My basic understanding of this has always been that viscoelastic materials (such as most human tissues) are strain-rate sensitive. i.e. The quicker they are loaded -> stiffer they become -> higher tensile loads developed.

What are others thoughts on this? And if people are regularly considering pronation rates/velocities how are they 'measuring' them?

Ian

 

Not a direct answer to your question, but this whole concept of rate of pronation is an interesting one. How often have you heard people say (and they often lower the tone of their voice or whisper when they say it, likes its a big secret) something like "its not really the amount of pronation, but the velocity of pronation". I love asking them "How do you know that?" ... they have no idea!!!! That does not mean it isn't, its just the way they prononce it as though its some sort of hidden secret that is the truth, that they are revealing!

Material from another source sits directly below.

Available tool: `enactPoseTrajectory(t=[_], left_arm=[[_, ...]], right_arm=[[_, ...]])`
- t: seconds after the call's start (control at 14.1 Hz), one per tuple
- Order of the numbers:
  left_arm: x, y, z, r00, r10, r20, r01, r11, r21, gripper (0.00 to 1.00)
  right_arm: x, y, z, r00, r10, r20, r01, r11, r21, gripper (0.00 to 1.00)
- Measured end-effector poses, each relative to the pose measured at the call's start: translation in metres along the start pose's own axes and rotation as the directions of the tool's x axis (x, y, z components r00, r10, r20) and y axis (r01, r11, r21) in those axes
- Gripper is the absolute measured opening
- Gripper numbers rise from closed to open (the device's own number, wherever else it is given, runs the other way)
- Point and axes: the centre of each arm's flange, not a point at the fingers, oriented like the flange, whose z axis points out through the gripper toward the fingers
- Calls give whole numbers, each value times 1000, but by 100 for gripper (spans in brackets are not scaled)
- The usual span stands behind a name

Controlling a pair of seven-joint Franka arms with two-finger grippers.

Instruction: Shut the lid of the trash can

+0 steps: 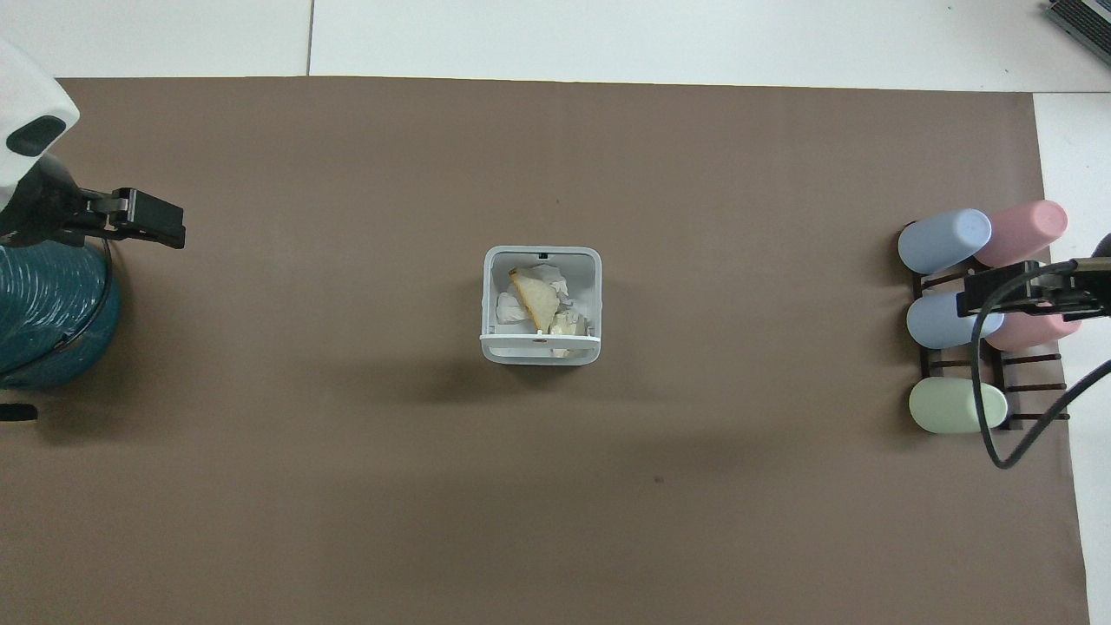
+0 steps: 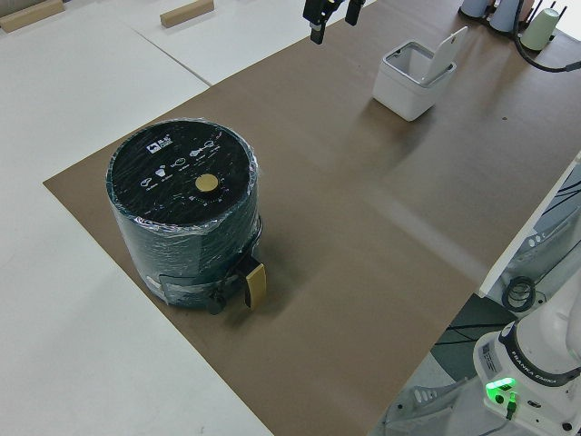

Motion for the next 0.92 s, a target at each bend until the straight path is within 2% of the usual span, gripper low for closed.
enactPoseTrajectory(t=[0.92], left_arm=[[-2, 15, 5, 1000, 23, 11, -23, 1000, -2, 100]], right_arm=[[0, 0, 0, 1000, 0, 0, 0, 1000, 1, 100]])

Intuitively, yes, the rate of motion is a factor, as it takes more effort to stop it if the rate is high --> greater risk for tissue damage --- the tissue stress model

 

no sure which law number it is, but Newton a smart man said

Force = mass* acceleration.

so as important as the amount of movement, direction of movement is speed. The more speed the greater the load on muscle and therefore very important I beleive in tissue stress.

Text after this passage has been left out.